**Exercise aim:**
Using the data below, reproduce exactly the lines from the line with "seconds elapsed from" to the line with "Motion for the", both included; pictures must be dropped.

***** Given material *****

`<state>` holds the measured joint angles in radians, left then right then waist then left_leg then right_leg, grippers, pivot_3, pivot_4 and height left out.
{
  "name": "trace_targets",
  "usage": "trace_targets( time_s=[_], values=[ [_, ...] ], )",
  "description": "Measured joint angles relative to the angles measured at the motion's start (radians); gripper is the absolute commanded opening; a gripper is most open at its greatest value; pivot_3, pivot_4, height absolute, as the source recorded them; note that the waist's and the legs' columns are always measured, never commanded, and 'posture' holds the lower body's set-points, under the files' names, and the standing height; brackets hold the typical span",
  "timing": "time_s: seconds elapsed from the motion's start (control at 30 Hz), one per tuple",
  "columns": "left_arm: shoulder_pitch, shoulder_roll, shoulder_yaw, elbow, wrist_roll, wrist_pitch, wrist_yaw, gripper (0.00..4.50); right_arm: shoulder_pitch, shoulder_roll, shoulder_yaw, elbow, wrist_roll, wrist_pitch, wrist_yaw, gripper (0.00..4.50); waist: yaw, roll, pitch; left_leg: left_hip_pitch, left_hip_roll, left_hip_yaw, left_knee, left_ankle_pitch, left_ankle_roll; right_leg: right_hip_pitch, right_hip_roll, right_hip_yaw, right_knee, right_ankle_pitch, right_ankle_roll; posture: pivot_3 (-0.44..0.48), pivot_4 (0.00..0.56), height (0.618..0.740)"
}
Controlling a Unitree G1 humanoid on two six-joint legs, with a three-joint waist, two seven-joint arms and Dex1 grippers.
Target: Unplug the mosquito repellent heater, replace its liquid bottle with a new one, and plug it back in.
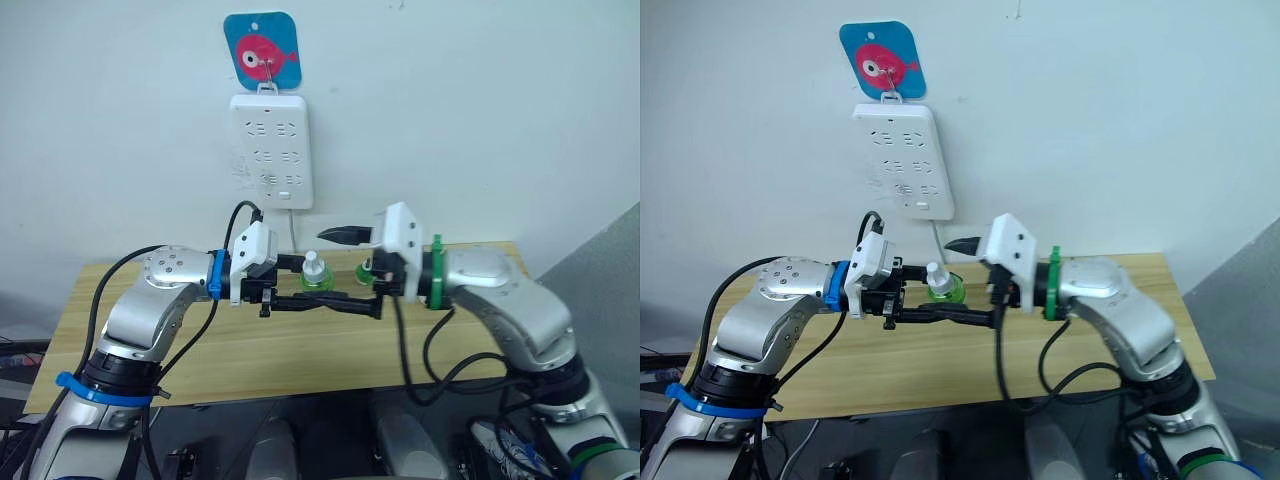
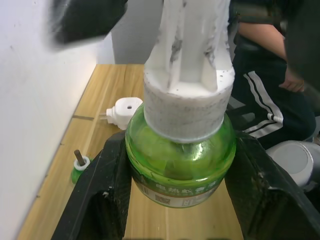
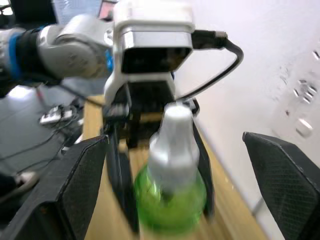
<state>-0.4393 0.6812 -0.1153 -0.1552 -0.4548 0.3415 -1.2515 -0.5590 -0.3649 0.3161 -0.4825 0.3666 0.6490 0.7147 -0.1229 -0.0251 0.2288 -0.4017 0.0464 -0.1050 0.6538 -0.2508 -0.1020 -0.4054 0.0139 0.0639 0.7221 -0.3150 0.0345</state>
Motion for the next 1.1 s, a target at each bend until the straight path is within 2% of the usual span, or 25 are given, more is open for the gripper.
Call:
trace_targets(
  time_s=[0.2, 0.37, 0.47, 0.53, 0.67, 0.83, 0.97, 1.1],
  values=[
    [0.000, -0.005, -0.006, 0.000, 0.009, -0.001, 0.006, 2.26, -0.020, 0.018, 0.004, 0.050, -0.049, -0.019, -0.035, 4.50, 0.003, 0.000, 0.000, 0.000, 0.000, 0.000, -0.003, 0.000, 0.000, 0.000, -0.001, 0.000, -0.003, 0.001, 0.001, -0.150, 0.178, 0.725],
    [0.000, -0.007, -0.008, 0.004, 0.021, -0.003, 0.016, 2.26, -0.019, -0.108, -0.035, 0.046, -0.005, -0.023, 0.070, 4.50, 0.005, 0.000, 0.000, 0.000, 0.000, 0.000, -0.007, 0.000, 0.000, 0.000, -0.001, -0.001, -0.005, 0.001, 0.001, -0.149, 0.179, 0.725],
    [0.003, -0.006, -0.006, 0.005, 0.021, -0.015, 0.006, 2.26, -0.016, -0.199, -0.119, 0.056, 0.037, 0.004, 0.120, 4.50, 0.008, 0.000, 0.000, 0.000, 0.000, 0.000, -0.008, 0.000, 0.000, 0.000, -0.001, -0.001, -0.006, 0.001, 0.001, -0.149, 0.181, 0.725],
    [0.006, -0.006, -0.006, 0.005, 0.021, -0.023, 0.001, 2.26, -0.016, -0.222, -0.157, 0.046, 0.095, 0.039, 0.153, 4.50, 0.007, 0.000, 0.000, 0.001, 0.000, 0.000, -0.008, 0.000, 0.000, 0.000, -0.001, -0.001, -0.006, 0.000, 0.001, -0.149, 0.181, 0.725],
    [0.009, -0.006, -0.006, 0.005, 0.021, -0.027, -0.003, 2.26, -0.017, -0.154, -0.148, -0.018, 0.170, 0.095, 0.133, 4.50, -0.006, 0.000, 0.000, 0.001, 0.001, 0.000, -0.008, 0.000, 0.000, 0.000, 0.000, -0.001, -0.005, 0.000, 0.000, -0.151, 0.181, 0.725],
    [0.009, -0.006, -0.007, 0.006, 0.021, -0.029, -0.005, 2.26, -0.025, -0.053, -0.030, -0.003, 0.090, 0.073, 0.046, 4.50, -0.016, 0.000, 0.000, 0.001, 0.000, 0.001, -0.008, 0.000, 0.000, 0.000, -0.001, 0.000, -0.005, 0.001, 0.001, -0.154, 0.182, 0.725],
    [0.009, -0.006, -0.007, 0.006, 0.022, -0.032, -0.006, 2.26, -0.061, -0.015, -0.002, 0.042, 0.034, 0.043, 0.005, 4.50, -0.015, 0.000, 0.000, 0.001, 0.000, 0.000, -0.008, 0.000, 0.000, 0.000, -0.001, 0.000, -0.005, 0.001, 0.001, -0.152, 0.182, 0.725],
    [0.013, -0.006, -0.007, 0.007, 0.024, -0.039, -0.005, 2.26, -0.062, -0.028, -0.002, 0.064, 0.018, 0.037, 0.008, 4.50, -0.015, 0.000, 0.000, 0.001, 0.000, 0.000, -0.008, 0.000, 0.000, 0.000, -0.001, -0.001, -0.006, 0.001, 0.001, -0.159, 0.183, 0.725]
  ],
)
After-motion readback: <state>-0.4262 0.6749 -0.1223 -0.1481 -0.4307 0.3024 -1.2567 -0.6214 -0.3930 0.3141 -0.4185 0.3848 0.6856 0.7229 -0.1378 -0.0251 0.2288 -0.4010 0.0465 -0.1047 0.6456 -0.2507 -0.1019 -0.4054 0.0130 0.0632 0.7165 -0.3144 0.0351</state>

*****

**Response area:**
  "timing": "time_s: seconds elapsed from the motion's start (control at 30 Hz), one per tuple",
  "columns": "left_arm: shoulder_pitch, shoulder_roll, shoulder_yaw, elbow, wrist_roll, wrist_pitch, wrist_yaw, gripper (0.00..4.50); right_arm: shoulder_pitch, shoulder_roll, shoulder_yaw, elbow, wrist_roll, wrist_pitch, wrist_yaw, gripper (0.00..4.50); waist: yaw, roll, pitch; left_leg: left_hip_pitch, left_hip_roll, left_hip_yaw, left_knee, left_ankle_pitch, left_ankle_roll; right_leg: right_hip_pitch, right_hip_roll, right_hip_yaw, right_knee, right_ankle_pitch, right_ankle_roll; posture: pivot_3 (-0.44..0.48), pivot_4 (0.00..0.56), height (0.618..0.740)"
}
Controlling a Unitree G1 humanoid on two six-joint legs, with a three-joint waist, two seven-joint arms and Dex1 grippers.
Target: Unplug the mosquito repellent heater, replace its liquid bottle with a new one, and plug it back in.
<state>-0.4393 0.6812 -0.1153 -0.1552 -0.4548 0.3415 -1.2515 -0.5590 -0.3649 0.3161 -0.4825 0.3666 0.6490 0.7147 -0.1229 -0.0251 0.2288 -0.4017 0.0464 -0.1050 0.6538 -0.2508 -0.1020 -0.4054 0.0139 0.0639 0.7221 -0.3150 0.0345</state>
Motion for the next 1.1 s, a target at each bend until the straight path is within 2% of the usual span, or 25 are given, more is open for the gripper.

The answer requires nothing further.